Batiniyya — The Esotericists
Fate: Al-Ghazali’s Fadaih al-Batiniyya (Infamies of the Esotericists, ~1095 AD) is the definitive Sunni condemnation — one of the most influential heresiographical works in Islamic history. The label ‘Batini’ became a general slur for anyone accused of dissolving the literal meaning of Islamic law under the cover of hidden interpretation.
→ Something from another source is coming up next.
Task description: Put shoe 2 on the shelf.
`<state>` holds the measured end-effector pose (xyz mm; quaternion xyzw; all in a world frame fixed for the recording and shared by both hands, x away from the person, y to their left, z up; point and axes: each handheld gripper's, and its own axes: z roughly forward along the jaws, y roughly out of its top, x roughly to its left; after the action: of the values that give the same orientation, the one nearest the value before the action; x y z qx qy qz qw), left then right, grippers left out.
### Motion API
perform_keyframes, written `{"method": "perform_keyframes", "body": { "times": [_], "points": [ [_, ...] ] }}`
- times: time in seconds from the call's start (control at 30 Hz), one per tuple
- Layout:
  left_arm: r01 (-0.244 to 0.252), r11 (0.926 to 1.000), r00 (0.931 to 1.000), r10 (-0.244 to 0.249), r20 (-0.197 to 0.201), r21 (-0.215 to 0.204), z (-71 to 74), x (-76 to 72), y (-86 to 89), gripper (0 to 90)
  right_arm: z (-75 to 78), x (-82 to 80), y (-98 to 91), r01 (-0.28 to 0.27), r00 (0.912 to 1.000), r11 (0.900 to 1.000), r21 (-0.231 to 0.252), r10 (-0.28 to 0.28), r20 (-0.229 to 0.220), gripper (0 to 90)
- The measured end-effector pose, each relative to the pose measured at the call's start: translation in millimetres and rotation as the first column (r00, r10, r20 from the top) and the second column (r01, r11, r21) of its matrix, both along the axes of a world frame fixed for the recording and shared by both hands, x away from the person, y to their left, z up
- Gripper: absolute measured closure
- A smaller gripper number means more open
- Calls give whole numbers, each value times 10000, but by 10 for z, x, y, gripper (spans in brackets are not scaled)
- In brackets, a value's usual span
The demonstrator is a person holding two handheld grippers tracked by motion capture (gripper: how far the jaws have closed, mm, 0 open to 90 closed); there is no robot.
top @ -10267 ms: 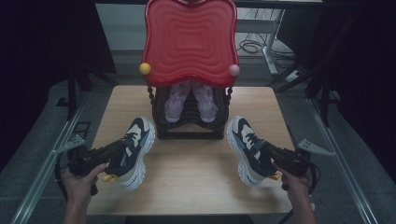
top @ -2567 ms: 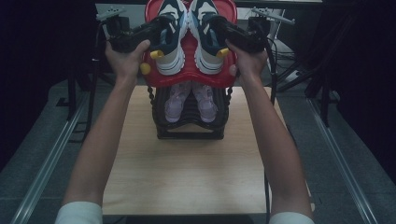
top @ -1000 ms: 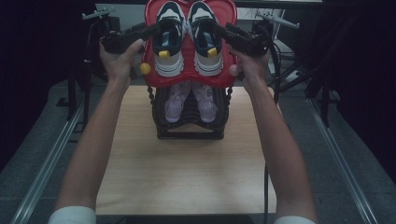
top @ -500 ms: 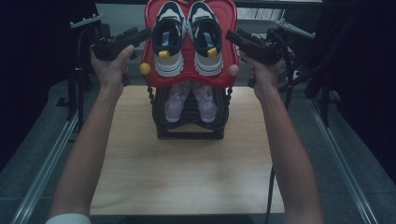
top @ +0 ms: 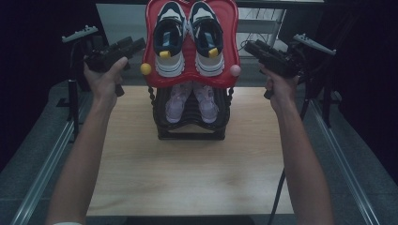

The Batiniyya (from batin, inner/hidden) is not a single movement but a label applied by Sunni orthodoxy to any Islamic thinkers who claimed that the Quran and Islamic law have a hidden esoteric meaning (batin) that supersedes or relativizes the outward literal meaning (zahir). The category covers Ismaili theology, certain Sufi interpretations, Qarmatian revolutionary theology, and some Shia approaches to the Quran. The Sunni objection: if texts have secret meanings known only to initiates, the plain meaning of the law can be dissolved for anyone who claims initiation — prayer, fasting, and pilgrimage become merely symbolic, and moral law becomes flexible. Al-Ghazali identified this as the most dangerous theological tendency in Islam because it undermines the entire structure of Sharia from within, using the language of spiritual depth rather than outright rejection.